Deleting a larg amount of data

  • Here's the issue, we have a database that is 119GB. What we want to do is delete old data that is no longer in use in order to help performance. The three largest tables are the eventlog (7 million rows), Respondents (6 million rows) and the largest is the ResponseProperties (17million rows) and of course there is an assortment of smaller tables that are related to them through foreign keys constraints.

    To do a straight Delete would take too long and take up too much resources on our production server. We have a space of maybe 4 hours in order to accomplishe this. I need ideas that have a low risk factor but can be down quickly. No, Truncate table won't work because we need to retain the new data. Any help would be great.

     

    Thanks

  • You could divide the delete in a set of smaller batches.

    pseudocode

    SELECT  1

    WHILE @@ROWCOUNT>0

    BEGIN

    DELETE FROM test where id in (SELECT TOP 100 from test where deletecondition=true)

    WAITFORDELAY ...

    END

  • That seems to be a lengthy way to do it. What would you consider the right size for the batches?

  • I have succesfully archived 120 GB out of a database in the past using a very similar method to the above while the server was in production, none noticed any performance problems.  But in mine case it was both inserting into another database and then deleting, maintaining FK relationships while doing it.  I had 5 tables that had to have the same keys archived as one batch.

    I tried to time it so that each batch of archives took about 15 seconds, then gave it 5 seconds to let any user transactions complete.  This all depends on how busy your system is of course, those numbers might have to be reversed.  The beauty of doing them in small batches with declared transactions is that you can stop it in the middle and be ensured you have FK relationships intact.

  • So this was onging for a few days then I take it? Can you give me more detail on the exact implmentation you used to do this. This sounds like it may be a good option for us.

  • I had two versions of the code, noe that ran during the day with the delay, and another one that did larger batches without the delay for running at night after any batch processing was done.

    Not sure how much more I can really explain than I have, but I will try.

    I copied the PK of the main table into a temp table for the top 5000 records, starting with the oldest records in the table.

    Looped trough batches of 100 of the 5000, with the waitfor at the end of it.

    Inside the loop would:

    Begin  a transaction, insert into the archive table with a select based on the 100 set for that batch.  Would do that for the 5 tables involved.  Then would delete the same records (how this is implemented, and in which order obviously depends on the relationship between your tables).

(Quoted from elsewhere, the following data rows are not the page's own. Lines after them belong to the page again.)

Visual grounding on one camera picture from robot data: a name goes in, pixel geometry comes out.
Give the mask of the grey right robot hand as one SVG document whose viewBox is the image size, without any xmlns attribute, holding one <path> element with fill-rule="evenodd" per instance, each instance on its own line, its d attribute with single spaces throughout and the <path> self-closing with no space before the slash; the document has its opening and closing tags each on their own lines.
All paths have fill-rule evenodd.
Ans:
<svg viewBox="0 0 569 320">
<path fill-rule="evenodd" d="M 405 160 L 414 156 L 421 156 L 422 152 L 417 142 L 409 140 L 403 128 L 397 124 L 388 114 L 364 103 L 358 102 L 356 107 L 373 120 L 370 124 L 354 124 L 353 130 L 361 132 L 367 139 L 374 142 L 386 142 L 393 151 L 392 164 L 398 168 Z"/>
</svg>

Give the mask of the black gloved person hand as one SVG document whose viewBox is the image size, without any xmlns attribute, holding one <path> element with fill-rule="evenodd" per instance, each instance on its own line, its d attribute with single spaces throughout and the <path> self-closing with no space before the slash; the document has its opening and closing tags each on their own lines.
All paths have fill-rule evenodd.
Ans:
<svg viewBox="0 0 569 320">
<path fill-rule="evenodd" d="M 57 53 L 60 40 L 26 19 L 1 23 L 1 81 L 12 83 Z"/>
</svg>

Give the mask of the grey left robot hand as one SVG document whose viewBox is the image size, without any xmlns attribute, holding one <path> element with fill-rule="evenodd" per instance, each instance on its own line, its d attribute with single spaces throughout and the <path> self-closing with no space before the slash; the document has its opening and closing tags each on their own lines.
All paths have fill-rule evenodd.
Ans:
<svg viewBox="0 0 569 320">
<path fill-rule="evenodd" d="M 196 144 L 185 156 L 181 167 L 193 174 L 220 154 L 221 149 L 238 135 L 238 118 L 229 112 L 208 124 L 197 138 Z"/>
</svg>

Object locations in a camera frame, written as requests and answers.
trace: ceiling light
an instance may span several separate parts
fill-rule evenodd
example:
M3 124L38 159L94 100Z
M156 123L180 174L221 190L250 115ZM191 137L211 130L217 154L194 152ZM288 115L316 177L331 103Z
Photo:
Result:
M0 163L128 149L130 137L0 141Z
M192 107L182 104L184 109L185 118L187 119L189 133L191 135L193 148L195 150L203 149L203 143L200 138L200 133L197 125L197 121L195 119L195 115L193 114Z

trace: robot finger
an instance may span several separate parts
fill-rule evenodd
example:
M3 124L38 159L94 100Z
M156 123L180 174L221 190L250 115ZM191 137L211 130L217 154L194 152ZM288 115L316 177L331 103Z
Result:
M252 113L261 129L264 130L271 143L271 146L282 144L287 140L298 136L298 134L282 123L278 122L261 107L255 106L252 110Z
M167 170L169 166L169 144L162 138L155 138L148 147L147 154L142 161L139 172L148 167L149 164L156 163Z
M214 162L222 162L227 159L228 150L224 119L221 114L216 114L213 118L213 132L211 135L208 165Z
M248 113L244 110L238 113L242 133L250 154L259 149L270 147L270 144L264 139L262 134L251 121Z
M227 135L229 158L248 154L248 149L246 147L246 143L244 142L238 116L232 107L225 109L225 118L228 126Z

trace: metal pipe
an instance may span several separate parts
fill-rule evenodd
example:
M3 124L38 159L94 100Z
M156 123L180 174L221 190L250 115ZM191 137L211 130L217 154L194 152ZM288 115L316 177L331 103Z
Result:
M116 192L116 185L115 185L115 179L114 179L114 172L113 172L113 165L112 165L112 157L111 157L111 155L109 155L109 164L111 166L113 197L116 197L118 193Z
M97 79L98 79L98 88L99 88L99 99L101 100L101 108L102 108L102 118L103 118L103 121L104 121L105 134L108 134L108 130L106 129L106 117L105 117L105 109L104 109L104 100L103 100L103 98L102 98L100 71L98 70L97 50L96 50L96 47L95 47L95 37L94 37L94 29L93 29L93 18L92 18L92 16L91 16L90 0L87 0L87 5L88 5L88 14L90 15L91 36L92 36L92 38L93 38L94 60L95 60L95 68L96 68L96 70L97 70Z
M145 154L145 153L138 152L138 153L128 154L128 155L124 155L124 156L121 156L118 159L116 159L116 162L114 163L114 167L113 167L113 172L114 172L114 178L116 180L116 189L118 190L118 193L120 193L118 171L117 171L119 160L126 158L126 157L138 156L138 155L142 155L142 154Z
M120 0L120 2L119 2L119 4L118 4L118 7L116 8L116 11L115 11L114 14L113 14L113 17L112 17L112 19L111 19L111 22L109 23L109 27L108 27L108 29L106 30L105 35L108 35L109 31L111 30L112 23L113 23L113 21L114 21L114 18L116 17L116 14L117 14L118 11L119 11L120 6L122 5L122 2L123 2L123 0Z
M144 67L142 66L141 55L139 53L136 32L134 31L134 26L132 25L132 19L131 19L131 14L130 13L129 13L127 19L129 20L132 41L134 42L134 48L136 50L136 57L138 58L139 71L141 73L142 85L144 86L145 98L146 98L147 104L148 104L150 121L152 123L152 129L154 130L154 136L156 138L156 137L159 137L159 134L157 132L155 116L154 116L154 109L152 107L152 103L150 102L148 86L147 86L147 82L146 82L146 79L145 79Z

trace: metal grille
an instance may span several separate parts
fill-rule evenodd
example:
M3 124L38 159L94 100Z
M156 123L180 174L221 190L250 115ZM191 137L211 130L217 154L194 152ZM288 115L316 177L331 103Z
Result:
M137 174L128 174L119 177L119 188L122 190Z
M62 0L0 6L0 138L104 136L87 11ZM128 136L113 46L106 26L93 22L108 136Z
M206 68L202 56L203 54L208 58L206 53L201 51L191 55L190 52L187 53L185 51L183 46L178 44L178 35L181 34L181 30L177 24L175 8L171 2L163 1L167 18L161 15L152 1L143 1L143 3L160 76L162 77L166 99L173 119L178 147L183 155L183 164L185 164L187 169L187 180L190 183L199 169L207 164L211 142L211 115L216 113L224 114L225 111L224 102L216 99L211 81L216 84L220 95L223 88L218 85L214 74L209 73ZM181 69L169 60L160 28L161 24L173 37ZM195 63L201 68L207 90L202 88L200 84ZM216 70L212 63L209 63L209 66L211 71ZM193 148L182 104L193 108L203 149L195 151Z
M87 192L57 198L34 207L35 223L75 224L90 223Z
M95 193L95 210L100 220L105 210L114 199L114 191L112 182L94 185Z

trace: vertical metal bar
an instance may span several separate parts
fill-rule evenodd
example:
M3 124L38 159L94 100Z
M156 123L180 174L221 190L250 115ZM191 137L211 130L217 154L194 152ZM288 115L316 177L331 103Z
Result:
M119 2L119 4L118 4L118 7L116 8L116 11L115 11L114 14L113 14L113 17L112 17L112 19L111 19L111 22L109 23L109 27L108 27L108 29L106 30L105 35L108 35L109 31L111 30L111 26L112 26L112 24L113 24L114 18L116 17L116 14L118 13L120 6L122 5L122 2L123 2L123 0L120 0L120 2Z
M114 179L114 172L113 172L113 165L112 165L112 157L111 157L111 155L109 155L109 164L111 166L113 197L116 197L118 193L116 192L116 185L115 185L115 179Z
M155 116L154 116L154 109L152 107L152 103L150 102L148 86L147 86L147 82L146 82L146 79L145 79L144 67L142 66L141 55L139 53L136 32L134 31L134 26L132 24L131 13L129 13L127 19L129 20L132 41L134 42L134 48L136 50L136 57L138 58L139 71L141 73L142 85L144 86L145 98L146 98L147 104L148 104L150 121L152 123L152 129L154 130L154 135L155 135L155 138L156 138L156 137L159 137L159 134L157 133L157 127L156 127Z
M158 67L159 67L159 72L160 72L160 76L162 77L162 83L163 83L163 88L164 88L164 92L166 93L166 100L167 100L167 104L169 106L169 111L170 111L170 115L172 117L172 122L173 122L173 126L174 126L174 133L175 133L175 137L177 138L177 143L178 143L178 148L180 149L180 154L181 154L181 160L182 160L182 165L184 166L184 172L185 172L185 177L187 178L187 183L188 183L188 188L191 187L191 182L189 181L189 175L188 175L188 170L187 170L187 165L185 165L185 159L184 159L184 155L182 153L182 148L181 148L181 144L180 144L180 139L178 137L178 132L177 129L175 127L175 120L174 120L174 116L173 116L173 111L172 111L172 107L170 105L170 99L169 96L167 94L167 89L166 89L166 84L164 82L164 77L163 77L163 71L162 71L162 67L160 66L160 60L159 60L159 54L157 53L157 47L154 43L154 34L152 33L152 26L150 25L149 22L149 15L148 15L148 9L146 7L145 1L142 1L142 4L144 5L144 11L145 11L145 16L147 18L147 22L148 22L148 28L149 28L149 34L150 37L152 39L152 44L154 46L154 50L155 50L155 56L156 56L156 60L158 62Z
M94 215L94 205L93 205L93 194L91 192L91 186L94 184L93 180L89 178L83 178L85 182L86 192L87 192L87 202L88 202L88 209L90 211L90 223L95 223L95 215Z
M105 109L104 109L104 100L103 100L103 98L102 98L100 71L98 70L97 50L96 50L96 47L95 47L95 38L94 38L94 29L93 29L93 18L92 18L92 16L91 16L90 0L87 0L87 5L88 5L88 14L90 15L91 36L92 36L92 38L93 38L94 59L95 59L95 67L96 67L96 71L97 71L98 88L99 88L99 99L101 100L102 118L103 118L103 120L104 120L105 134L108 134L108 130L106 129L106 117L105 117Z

    An error in any of these inserts or deletes would roll back that entire batch of 100, then go on to the next batch.  This worked for us,  but could be expanded on depending on what error, i.e. if you run out of disk space there be no reason to continue.

    Because I needed to be able to restore from the archive tables I also kept track of some other information, like the date ranges for each batch archived, with a FK from the date range table to the archived tables so that I could restore individual batches.

    The procedure with the delay I ran manually during the day since no archiving had been done on this server since day one, it was in dire need of being cleaned up.  After the initial archiving had caught up it was simply run as one batch of 5000 every night (that amounted to about 1.5 GB archived total among the 5 tables), with a rolling date range set by the business needs.  Because of the rules the date range only changed on the first of the month, so after the first 5-6 days of the month it was caught up, but the job would run every night in case we had had more busy months in the past it would allways get caught up.

    The job when there was no records to archive took about 5 seconds to run, with a full 5000 about 3 hours.

    Hope this gives you some ideas for how to do this.  It helps a lot if you have a test machine to fine tune the procedures on, but having the relatively small transactions makes it possible to stop the entire process without dataloss, and without a long rollback.  The person that had had that job before me had tried to make one transaction around the entire thing, which did not work well....  Also running it as 1 transaction per primary key took too long (on that system, it had a horrible data structure).